- WORK ORDER
Lift out, unaltered, the lines of the material below between the line holding "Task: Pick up" and the line holding "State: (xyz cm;", counting both.

- EXTRACTED RECORDS
______
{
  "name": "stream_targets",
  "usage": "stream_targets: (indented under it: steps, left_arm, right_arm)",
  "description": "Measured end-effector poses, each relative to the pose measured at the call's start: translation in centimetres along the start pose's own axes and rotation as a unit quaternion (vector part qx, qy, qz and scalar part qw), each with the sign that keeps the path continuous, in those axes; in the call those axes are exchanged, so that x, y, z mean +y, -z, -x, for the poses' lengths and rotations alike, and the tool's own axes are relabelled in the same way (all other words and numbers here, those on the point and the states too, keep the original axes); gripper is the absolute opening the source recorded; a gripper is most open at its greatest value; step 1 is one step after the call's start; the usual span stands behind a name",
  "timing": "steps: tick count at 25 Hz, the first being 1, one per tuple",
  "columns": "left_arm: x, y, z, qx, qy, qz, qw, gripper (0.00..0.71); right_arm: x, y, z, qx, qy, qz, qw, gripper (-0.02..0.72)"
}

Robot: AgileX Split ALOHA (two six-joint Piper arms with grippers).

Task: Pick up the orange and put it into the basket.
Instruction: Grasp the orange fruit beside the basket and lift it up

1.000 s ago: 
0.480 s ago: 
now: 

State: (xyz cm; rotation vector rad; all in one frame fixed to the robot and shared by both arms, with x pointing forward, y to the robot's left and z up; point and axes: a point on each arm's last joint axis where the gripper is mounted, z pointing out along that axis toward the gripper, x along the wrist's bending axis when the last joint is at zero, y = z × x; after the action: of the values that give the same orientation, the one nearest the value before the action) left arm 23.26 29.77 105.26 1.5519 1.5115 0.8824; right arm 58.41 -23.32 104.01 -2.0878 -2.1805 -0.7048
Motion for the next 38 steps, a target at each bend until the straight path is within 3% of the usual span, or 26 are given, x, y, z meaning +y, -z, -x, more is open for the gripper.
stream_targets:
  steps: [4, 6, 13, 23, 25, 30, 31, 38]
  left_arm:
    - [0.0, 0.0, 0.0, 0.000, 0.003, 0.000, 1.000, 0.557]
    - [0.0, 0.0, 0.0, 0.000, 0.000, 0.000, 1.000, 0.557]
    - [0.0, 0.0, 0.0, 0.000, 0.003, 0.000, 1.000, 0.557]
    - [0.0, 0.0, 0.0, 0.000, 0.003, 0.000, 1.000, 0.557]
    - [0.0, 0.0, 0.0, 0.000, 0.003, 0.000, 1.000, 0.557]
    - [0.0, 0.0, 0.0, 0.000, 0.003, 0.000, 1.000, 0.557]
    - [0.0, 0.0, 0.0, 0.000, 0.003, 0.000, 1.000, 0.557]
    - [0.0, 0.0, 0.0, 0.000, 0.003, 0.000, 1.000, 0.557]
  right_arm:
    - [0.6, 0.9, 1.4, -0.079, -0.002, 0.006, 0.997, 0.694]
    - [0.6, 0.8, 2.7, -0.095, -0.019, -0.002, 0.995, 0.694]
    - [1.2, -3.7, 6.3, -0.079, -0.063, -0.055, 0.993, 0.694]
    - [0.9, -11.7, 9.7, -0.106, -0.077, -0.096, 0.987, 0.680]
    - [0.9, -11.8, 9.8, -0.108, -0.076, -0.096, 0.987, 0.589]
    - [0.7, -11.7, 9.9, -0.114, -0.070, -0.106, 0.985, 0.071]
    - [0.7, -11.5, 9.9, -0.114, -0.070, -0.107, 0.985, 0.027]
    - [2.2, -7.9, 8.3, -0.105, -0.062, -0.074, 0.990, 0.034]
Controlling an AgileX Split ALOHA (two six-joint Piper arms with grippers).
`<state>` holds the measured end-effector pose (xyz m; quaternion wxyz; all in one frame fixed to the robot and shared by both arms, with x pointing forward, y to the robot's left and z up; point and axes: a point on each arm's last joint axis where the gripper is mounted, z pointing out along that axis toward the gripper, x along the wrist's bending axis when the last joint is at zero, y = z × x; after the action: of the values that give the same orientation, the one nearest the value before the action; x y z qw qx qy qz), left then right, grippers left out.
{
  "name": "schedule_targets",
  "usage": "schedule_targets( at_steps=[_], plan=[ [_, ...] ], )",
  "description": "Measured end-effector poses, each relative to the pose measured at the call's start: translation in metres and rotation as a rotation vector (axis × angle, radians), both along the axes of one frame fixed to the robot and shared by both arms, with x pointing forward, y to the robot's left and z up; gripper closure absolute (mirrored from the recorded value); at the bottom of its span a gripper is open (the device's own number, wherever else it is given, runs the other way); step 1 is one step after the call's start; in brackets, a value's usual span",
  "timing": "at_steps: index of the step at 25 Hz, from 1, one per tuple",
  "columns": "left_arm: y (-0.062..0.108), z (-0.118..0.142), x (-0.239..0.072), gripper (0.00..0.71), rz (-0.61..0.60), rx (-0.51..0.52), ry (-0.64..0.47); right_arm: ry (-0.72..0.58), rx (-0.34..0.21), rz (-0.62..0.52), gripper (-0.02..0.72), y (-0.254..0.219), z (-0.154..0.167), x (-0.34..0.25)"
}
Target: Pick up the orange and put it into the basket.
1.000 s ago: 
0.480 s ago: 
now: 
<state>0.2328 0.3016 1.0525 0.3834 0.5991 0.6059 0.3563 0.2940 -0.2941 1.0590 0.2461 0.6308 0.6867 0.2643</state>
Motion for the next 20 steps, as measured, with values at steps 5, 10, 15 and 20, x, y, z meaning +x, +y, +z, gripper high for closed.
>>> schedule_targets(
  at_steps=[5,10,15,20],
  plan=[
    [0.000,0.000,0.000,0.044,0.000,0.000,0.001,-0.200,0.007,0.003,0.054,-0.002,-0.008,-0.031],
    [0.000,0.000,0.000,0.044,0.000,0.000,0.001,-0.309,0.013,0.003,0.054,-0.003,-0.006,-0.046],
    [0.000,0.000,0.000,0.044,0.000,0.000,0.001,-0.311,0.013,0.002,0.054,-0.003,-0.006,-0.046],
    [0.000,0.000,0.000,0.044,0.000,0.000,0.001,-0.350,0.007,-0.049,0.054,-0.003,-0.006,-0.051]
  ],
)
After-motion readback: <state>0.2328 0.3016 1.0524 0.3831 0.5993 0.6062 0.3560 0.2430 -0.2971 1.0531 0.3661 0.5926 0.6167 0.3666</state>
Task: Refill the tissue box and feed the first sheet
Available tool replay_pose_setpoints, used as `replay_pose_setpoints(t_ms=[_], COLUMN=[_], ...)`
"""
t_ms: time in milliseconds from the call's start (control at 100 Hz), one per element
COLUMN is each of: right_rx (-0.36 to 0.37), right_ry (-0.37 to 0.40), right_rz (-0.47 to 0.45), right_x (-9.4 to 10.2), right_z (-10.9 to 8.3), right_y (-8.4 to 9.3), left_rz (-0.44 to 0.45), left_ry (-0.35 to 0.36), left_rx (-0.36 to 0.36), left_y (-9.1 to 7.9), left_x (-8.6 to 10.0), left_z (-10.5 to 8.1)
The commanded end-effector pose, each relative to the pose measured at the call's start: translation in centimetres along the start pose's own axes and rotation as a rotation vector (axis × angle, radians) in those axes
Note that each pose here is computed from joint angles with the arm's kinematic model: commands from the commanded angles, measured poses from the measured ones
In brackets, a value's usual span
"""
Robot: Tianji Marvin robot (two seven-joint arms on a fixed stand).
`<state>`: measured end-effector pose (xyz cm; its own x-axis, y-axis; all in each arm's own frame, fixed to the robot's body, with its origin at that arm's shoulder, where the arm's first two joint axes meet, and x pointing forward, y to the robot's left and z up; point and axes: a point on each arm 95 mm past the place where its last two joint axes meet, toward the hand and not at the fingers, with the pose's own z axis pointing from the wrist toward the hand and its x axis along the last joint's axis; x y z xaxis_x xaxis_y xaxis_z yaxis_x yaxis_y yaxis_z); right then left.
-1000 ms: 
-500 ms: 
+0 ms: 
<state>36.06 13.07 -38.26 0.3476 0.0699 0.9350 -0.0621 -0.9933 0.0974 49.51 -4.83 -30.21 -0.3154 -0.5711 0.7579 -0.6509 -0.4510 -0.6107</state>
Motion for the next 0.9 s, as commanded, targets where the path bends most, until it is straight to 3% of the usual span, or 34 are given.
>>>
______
- SOLVED PROBLEM
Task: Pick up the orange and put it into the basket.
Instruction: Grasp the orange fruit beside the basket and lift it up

1.000 s ago: 
0.480 s ago: 
now: 

State: (xyz cm; rotation vector rad; all in one frame fixed to the robot and shared by both arms, with x pointing forward, y to the robot's left and z up; point and axes: a point on each arm's last joint axis where the gripper is mounted, z pointing out along that axis toward the gripper, x along the wrist's bending axis when the last joint is at zero, y = z × x; after the action: of the values that give the same orientation, the one nearest the value before the action) left arm 23.26 29.77 105.26 1.5519 1.5115 0.8824; right arm 58.41 -23.32 104.01 -2.0878 -2.1805 -0.7048

No other output belongs with this exercise.